▶ TASK REQUIREMENTS: Write out exactly the lines of the entries below from the one holding "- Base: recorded" to the one holding "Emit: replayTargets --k", inclusive, and leave out all other lines.

▶ Records contained in a dataset:
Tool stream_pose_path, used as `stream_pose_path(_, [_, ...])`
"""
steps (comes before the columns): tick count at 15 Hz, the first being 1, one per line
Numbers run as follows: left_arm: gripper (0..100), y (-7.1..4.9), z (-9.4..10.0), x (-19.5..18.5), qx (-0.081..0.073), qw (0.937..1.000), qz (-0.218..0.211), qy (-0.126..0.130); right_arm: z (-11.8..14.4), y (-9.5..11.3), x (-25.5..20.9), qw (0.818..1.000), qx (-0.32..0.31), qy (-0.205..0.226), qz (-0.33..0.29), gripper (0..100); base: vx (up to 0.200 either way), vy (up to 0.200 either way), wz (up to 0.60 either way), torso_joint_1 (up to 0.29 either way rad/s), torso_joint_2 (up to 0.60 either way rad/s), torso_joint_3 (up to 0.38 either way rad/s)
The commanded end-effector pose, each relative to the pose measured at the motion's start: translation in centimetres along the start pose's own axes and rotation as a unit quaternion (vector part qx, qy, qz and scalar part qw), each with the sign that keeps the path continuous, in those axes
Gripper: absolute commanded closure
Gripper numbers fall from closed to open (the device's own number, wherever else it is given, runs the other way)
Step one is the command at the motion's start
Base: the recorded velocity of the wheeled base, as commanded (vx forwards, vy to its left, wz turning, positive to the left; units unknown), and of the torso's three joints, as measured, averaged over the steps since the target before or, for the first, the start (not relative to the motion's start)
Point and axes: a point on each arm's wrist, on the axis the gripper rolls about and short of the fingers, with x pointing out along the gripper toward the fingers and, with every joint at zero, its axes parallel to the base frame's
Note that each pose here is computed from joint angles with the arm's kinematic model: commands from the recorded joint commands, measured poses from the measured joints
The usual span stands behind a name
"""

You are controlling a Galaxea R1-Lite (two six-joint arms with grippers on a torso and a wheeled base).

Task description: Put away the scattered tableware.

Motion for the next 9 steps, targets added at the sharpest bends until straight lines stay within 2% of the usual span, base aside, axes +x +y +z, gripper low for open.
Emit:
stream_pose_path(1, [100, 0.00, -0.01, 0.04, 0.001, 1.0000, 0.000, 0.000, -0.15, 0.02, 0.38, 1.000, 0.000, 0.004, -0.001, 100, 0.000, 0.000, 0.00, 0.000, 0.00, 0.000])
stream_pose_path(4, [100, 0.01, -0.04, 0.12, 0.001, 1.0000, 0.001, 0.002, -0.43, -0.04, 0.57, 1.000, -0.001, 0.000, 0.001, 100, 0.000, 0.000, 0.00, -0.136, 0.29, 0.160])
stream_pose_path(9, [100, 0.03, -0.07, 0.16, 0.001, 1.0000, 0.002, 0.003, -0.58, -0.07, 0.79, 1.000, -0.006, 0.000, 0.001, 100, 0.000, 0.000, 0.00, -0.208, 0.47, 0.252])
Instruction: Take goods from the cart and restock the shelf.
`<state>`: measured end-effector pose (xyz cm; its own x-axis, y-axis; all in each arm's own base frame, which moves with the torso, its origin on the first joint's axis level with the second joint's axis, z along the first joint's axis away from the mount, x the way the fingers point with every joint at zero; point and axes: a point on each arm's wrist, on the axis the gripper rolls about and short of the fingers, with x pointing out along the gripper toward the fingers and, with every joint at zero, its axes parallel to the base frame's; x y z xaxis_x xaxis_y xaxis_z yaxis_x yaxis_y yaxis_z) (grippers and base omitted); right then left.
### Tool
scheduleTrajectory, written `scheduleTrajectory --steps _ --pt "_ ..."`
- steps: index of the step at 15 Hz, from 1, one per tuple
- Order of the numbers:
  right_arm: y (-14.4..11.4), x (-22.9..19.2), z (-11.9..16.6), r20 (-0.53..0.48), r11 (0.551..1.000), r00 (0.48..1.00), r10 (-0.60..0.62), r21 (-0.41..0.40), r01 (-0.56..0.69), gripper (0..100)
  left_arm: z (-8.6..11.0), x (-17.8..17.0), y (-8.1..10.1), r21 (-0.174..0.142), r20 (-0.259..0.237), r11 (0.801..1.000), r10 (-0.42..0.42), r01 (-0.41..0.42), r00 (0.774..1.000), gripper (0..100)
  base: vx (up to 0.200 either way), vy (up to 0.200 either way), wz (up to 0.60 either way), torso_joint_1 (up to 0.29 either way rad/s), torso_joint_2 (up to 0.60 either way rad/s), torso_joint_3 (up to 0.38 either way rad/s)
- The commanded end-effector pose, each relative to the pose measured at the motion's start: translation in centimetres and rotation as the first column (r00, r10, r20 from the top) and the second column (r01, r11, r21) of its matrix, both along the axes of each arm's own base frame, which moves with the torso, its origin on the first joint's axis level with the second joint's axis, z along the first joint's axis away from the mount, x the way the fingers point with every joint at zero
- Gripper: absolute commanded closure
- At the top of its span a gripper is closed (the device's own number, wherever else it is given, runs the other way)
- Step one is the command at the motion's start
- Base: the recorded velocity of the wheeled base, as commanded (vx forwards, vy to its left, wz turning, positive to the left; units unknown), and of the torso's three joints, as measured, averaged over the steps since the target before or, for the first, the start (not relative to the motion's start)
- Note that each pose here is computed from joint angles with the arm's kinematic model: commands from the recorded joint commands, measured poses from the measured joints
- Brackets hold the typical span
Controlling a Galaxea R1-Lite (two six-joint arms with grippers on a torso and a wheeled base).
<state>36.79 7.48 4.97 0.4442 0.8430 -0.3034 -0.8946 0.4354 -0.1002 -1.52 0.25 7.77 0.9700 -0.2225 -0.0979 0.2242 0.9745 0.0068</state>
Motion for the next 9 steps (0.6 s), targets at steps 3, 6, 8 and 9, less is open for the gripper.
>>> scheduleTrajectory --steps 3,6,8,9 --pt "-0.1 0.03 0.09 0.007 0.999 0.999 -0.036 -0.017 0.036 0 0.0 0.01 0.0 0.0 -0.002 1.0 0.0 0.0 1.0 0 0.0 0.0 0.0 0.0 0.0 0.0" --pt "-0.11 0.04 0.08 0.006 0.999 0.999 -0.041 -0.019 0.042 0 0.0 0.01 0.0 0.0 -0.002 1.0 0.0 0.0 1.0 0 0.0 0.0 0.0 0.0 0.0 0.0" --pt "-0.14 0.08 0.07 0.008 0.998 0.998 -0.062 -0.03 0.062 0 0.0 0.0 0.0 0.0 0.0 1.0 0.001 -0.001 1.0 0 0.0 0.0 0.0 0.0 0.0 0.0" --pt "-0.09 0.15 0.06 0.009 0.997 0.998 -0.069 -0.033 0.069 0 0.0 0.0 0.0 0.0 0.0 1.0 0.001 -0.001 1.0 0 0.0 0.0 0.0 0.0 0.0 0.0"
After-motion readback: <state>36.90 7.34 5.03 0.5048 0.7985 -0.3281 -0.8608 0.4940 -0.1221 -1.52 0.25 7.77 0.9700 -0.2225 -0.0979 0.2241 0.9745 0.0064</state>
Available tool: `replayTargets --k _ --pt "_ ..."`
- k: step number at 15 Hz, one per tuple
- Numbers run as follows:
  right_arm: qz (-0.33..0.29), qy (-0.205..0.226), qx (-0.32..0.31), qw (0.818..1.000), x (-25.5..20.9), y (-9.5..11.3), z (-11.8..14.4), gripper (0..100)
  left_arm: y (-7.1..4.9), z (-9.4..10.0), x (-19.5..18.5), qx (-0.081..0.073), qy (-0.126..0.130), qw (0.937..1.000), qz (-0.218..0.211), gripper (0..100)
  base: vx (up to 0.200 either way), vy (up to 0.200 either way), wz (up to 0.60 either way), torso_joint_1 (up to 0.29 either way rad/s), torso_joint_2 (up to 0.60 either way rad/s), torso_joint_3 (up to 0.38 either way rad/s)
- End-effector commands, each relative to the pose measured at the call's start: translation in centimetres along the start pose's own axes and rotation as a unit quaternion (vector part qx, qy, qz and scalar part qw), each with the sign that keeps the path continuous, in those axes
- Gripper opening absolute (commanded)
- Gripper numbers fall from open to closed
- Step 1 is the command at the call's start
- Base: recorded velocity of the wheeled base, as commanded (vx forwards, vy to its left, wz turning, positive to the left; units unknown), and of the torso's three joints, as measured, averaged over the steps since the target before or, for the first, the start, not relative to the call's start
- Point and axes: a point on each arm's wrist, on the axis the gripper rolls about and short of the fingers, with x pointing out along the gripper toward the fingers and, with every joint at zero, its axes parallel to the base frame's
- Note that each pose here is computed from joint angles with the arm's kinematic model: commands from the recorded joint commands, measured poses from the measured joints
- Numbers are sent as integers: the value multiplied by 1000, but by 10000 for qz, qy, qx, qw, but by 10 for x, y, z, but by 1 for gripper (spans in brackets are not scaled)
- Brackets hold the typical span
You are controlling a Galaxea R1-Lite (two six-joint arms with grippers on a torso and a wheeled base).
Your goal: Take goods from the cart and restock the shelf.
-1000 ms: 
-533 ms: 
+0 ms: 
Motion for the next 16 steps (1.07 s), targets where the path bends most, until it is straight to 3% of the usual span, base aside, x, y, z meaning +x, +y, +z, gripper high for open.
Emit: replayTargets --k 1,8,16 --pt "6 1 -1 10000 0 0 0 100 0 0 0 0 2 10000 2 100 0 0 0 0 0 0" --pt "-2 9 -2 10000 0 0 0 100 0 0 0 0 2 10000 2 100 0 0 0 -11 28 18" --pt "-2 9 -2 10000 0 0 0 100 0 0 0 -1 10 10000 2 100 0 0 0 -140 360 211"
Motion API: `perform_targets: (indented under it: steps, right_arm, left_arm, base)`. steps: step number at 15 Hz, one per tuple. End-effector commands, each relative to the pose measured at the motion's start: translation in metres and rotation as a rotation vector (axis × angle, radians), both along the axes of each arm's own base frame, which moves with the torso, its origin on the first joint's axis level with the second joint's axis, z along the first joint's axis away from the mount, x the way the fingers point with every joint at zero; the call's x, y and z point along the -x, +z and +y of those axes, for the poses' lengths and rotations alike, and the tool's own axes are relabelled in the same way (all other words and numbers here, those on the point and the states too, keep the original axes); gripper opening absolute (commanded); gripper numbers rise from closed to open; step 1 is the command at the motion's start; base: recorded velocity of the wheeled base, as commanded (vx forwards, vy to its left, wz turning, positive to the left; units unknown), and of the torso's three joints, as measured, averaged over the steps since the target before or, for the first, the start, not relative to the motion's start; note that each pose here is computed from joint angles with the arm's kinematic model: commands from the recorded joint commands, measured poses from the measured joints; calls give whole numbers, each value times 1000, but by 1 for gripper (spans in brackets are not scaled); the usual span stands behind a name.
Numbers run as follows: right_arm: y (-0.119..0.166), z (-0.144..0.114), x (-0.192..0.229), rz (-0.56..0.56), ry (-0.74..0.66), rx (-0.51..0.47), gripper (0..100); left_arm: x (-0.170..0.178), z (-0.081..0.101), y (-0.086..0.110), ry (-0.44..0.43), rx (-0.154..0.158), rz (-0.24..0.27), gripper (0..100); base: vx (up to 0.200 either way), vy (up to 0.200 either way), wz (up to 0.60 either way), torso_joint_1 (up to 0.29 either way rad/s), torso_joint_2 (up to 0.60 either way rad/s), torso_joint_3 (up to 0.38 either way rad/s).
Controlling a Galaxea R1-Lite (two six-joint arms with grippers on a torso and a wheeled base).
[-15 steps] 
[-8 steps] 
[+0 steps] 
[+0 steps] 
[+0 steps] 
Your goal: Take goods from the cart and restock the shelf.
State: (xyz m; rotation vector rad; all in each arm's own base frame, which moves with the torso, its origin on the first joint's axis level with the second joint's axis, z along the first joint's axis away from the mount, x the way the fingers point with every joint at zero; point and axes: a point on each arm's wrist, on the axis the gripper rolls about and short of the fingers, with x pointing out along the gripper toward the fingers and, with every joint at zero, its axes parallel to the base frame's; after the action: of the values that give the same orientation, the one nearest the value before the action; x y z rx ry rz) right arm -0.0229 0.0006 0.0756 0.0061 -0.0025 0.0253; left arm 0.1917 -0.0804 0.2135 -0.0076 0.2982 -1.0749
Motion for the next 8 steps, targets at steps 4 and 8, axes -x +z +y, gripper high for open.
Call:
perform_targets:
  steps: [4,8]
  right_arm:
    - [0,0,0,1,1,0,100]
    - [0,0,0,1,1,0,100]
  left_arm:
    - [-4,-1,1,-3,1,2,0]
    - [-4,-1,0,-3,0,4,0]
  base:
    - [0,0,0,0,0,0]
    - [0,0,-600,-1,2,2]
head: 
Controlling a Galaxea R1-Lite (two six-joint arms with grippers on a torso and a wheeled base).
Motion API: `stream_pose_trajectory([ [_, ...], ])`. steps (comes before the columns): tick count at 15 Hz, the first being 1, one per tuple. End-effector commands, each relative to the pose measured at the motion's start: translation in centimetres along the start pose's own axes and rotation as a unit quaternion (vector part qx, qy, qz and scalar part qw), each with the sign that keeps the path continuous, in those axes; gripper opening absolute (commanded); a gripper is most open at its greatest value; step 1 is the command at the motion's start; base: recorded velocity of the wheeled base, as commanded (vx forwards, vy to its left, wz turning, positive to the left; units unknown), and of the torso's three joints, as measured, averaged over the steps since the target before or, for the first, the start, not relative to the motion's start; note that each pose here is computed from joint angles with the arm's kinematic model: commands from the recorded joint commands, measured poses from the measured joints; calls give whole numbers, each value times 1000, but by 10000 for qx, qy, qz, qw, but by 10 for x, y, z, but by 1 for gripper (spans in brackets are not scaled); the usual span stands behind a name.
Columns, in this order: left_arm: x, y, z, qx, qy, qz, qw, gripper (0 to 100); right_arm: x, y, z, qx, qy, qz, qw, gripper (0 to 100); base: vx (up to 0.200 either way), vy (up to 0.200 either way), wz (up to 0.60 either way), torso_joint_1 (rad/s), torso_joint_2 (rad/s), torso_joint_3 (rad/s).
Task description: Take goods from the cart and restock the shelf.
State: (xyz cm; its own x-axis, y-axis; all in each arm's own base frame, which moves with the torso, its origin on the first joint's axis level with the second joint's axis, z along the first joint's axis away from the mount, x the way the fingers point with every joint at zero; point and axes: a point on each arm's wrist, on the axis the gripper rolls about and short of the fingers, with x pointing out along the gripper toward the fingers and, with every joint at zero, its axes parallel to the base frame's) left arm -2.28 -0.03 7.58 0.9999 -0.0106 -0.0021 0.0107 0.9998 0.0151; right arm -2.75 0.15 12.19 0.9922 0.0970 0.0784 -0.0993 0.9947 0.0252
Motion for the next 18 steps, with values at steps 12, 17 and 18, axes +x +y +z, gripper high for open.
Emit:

▶ RESPONSE AREA:
- Base: recorded velocity of the wheeled base, as commanded (vx forwards, vy to its left, wz turning, positive to the left; units unknown), and of the torso's three joints, as measured, averaged over the steps since the target before or, for the first, the start, not relative to the call's start
- Point and axes: a point on each arm's wrist, on the axis the gripper rolls about and short of the fingers, with x pointing out along the gripper toward the fingers and, with every joint at zero, its axes parallel to the base frame's
- Note that each pose here is computed from joint angles with the arm's kinematic model: commands from the recorded joint commands, measured poses from the measured joints
- Numbers are sent as integers: the value multiplied by 1000, but by 10000 for qz, qy, qx, qw, but by 10 for x, y, z, but by 1 for gripper (spans in brackets are not scaled)
- Brackets hold the typical span
You are controlling a Galaxea R1-Lite (two six-joint arms with grippers on a torso and a wheeled base).
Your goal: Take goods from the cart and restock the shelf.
-1000 ms: 
-533 ms: 
+0 ms: 
Motion for the next 16 steps (1.07 s), targets where the path bends most, until it is straight to 3% of the usual span, base aside, x, y, z meaning +x, +y, +z, gripper high for open.
Emit: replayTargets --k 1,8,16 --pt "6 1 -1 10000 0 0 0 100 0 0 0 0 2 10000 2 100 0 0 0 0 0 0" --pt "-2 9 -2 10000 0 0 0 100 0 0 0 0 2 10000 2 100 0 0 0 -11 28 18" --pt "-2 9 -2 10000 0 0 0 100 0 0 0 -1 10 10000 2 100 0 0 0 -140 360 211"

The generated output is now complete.